Given material:
☆ ☆ ☆ ☆ ☆
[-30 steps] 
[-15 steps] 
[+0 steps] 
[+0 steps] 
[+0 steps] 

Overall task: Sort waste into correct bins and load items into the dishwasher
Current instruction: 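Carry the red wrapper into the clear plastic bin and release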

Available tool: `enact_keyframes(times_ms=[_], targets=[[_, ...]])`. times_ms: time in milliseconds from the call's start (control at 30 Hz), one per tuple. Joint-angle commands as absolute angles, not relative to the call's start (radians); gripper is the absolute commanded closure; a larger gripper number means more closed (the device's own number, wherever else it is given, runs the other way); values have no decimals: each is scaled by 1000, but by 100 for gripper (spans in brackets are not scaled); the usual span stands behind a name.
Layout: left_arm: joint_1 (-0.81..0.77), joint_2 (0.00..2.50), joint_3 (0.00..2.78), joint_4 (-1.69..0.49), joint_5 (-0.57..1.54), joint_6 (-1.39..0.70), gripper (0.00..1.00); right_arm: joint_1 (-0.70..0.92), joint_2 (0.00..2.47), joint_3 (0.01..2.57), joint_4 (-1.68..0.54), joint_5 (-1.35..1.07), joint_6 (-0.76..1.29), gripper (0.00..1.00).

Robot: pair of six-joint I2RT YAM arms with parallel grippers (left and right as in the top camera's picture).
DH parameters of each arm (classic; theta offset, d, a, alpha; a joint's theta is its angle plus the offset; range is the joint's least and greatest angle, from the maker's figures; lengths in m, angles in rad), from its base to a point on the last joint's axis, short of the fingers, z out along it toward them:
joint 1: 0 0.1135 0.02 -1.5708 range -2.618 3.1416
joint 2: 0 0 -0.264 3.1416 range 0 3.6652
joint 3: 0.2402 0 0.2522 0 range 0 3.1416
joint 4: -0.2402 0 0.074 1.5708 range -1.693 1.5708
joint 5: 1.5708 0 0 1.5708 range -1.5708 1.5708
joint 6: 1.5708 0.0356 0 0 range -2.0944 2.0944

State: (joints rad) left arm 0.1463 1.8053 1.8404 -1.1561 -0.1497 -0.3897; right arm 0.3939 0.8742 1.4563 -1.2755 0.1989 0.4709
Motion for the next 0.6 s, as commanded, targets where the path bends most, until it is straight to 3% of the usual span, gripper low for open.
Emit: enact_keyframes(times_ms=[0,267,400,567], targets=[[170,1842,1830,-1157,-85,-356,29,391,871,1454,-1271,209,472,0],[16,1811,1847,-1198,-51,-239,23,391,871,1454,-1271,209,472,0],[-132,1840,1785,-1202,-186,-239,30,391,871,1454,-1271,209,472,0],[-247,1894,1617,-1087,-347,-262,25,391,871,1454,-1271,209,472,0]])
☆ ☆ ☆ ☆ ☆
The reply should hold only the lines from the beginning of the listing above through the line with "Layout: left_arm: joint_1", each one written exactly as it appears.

[-30 steps] 
[-15 steps] 
[+0 steps] 
[+0 steps] 
[+0 steps] 

Overall task: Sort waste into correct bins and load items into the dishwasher
Current instruction: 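Carry the red wrapper into the clear plastic bin and release
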
Available tool: `enact_keyframes(times_ms=[_], targets=[[_, ...]])`. times_ms: time in milliseconds from the call's start (control at 30 Hz), one per tuple. Joint-angle commands as absolute angles, not relative to the call's start (radians); gripper is the absolute commanded closure; a larger gripper number means more closed (the device's own number, wherever else it is given, runs the other way); values have no decimals: each is scaled by 1000, but by 100 for gripper (spans in brackets are not scaled); the usual span stands behind a name.
Layout: left_arm: joint_1 (-0.81..0.77), joint_2 (0.00..2.50), joint_3 (0.00..2.78), joint_4 (-1.69..0.49), joint_5 (-0.57..1.54), joint_6 (-1.39..0.70), gripper (0.00..1.00); right_arm: joint_1 (-0.70..0.92), joint_2 (0.00..2.47), joint_3 (0.01..2.57), joint_4 (-1.68..0.54), joint_5 (-1.35..1.07), joint_6 (-0.76..1.29), gripper (0.00..1.00).

Nothing more remains to be added to this answer.